Milan v. City of Holtville, 186 Cal. App. 4th 1028 (2010)
Tanya Milan, who worked as a water treatment operator for the City of Holtville, was injured on the job while moving a large piece of metal. After Milan applied for workers’ compensation benefits, a physician who had been retained on behalf of the city, examined her and concluded she would not be able to return to work at the water treatment plant. Shortly thereafter, the city notified Milan that because she would be unable to return to work, it had decided to offer her rehabilitation benefits, which she accepted before taking an online real estate course. Milan continued to receive a regular paycheck from the city until she was notified 18 months after the injury had occurred that the city was terminating her employment. Milan filed this lawsuit against the city, alleging it had violated the Fair Employment and Housing Act by failing to determine whether it could provide effective accommodations for her disability.

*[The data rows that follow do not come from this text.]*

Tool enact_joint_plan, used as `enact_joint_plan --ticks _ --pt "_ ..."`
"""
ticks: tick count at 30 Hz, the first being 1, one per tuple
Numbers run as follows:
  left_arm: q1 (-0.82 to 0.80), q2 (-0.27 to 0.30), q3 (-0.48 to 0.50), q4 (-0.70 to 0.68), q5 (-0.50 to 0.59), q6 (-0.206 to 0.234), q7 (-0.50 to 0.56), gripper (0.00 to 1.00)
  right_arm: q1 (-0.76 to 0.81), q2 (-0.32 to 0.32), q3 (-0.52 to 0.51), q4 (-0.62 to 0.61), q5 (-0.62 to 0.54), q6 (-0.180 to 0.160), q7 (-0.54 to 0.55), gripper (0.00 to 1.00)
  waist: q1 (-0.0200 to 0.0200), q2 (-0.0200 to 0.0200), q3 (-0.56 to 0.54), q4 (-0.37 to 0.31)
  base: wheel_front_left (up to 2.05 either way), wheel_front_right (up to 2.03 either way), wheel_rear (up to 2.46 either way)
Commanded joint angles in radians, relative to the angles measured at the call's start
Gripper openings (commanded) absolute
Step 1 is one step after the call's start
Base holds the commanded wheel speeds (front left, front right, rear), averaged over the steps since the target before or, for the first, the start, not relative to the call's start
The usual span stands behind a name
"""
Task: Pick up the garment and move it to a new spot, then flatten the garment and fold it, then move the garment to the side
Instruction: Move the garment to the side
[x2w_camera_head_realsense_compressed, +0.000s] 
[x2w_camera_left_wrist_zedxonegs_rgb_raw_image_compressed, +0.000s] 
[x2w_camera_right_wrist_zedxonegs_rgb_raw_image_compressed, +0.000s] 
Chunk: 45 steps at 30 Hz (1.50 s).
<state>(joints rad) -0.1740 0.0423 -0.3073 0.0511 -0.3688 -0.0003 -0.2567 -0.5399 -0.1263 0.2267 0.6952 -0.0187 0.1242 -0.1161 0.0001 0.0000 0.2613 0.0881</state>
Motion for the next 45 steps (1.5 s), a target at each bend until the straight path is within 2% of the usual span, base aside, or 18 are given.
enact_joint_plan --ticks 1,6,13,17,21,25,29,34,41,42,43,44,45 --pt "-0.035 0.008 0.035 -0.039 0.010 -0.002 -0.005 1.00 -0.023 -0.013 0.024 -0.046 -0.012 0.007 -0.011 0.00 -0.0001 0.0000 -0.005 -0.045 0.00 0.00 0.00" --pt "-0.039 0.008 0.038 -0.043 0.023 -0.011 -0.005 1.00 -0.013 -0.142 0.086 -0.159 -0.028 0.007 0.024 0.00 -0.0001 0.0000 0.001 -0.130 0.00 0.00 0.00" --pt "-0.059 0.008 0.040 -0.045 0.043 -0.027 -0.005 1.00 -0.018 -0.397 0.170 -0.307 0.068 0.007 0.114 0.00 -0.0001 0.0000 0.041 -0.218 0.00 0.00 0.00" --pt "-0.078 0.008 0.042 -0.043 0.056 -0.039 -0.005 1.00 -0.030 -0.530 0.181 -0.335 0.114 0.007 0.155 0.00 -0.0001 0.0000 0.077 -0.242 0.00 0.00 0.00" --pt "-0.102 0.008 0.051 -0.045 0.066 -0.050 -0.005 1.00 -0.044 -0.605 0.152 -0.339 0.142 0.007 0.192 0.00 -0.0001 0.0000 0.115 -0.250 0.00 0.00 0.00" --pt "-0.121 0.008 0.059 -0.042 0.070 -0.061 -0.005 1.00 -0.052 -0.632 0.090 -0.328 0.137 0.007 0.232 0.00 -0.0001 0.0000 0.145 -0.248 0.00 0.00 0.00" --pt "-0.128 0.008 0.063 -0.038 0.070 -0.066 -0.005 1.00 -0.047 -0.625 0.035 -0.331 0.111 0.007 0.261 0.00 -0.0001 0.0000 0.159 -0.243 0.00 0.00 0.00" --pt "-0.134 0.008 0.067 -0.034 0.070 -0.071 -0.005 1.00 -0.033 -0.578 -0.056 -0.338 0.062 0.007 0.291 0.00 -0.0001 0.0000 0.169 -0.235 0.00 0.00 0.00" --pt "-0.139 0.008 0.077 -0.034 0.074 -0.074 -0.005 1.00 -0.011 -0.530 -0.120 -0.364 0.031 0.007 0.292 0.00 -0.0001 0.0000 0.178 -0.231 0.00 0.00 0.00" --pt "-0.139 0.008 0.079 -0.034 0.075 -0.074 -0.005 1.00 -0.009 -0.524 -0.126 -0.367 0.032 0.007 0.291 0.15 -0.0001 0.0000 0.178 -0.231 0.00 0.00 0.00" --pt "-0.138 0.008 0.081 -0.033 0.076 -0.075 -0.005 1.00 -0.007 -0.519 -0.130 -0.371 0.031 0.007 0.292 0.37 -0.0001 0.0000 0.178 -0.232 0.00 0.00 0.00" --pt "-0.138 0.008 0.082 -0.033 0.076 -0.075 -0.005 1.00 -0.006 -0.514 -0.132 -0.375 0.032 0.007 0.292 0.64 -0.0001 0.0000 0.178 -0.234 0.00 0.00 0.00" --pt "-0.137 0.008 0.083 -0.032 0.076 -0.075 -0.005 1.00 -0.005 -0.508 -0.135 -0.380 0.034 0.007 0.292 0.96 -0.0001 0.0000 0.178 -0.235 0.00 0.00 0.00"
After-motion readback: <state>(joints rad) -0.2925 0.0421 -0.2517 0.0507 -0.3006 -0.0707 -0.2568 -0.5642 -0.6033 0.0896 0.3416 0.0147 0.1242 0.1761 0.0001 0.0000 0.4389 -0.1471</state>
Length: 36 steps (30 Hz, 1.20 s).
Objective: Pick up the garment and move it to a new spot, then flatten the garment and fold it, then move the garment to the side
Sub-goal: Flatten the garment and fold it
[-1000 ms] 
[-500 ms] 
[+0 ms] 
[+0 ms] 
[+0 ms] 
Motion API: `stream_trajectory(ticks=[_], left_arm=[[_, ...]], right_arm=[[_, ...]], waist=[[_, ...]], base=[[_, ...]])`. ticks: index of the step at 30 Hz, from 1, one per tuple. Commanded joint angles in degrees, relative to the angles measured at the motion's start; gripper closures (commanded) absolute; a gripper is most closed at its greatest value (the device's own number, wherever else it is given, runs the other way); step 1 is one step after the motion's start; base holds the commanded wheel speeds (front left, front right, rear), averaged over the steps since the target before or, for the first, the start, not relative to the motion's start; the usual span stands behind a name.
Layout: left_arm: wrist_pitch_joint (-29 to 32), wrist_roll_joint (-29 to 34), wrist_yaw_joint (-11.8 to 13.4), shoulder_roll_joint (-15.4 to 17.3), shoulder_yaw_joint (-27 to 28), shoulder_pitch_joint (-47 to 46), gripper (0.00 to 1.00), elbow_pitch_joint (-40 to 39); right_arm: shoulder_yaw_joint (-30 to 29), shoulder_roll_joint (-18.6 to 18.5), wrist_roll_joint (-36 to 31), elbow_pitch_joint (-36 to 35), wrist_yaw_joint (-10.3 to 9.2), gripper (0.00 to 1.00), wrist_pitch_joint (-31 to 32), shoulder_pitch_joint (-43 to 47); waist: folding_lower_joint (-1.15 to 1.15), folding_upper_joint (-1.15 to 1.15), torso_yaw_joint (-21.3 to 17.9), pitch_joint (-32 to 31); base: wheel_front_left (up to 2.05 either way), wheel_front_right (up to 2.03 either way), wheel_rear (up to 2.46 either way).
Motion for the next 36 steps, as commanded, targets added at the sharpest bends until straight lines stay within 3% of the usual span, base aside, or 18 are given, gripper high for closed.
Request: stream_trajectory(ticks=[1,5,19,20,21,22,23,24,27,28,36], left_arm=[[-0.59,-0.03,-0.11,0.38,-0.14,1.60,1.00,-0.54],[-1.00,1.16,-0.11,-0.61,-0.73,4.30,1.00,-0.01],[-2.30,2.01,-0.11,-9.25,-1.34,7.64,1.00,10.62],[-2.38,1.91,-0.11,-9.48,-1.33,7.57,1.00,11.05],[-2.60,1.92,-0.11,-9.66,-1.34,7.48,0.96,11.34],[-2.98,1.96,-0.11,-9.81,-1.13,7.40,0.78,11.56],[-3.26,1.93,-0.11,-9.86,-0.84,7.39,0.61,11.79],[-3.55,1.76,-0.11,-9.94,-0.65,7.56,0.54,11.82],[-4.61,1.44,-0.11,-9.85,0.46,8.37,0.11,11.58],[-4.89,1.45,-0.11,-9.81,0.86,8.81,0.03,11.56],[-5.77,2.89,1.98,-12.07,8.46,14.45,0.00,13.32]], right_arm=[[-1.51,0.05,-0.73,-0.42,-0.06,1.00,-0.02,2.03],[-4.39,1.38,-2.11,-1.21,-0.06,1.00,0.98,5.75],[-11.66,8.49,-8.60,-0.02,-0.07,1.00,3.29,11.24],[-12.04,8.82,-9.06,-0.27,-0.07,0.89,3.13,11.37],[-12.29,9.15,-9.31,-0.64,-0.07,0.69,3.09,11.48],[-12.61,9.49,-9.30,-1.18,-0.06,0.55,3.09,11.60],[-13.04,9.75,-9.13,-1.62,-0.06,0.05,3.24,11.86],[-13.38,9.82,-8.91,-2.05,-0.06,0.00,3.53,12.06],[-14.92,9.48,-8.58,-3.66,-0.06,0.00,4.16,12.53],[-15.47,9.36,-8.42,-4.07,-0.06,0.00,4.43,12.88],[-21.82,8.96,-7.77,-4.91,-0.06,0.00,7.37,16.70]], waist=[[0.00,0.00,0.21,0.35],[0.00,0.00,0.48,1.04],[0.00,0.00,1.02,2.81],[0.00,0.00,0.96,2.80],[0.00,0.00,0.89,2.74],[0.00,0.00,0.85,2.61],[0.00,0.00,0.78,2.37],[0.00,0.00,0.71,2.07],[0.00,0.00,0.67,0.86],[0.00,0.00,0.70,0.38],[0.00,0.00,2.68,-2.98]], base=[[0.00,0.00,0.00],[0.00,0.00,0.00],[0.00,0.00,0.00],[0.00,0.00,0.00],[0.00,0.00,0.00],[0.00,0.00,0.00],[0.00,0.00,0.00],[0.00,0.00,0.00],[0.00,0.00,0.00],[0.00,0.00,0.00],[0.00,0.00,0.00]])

Following a bench trial, the lower court ruled in favor of Milan, holding the city had failed to engage in the interactive process to find a possible accommodation of Milan’s disability. However, the Court of Appeal reversed based on the absence of any evidence that Milan had ever requested an accommodation or that she had expressed to the city any desire to return to her former job. The court held that “where, as here, an employer has not received any communication from an employee over a lengthy period of time, and after the employee has been given notice of the employer’s determination the employee is not fit [to return to work], an employer is not required [under FEHA]… to initiate a discussion of accommodations.” See also Brownfield v. City of Yakima, 2010 WL 2902503 (9th Cir. 2010) (city’s requirement that police officer undergo a fitness-for-duty examination following his exhibiting emotionally volatile behavior was required by business necessity and did not violate the Americans with Disabilities Act, the First Amendment or the Family Medical Leave Act); EEOC v. UPS Supply Chain Solutions, 2010 WL 3366256 (9th Cir. 2010) (UPS may have been obligated to provide deaf employee who had limited proficiency in written English with a sign language interpreter for certain meetings).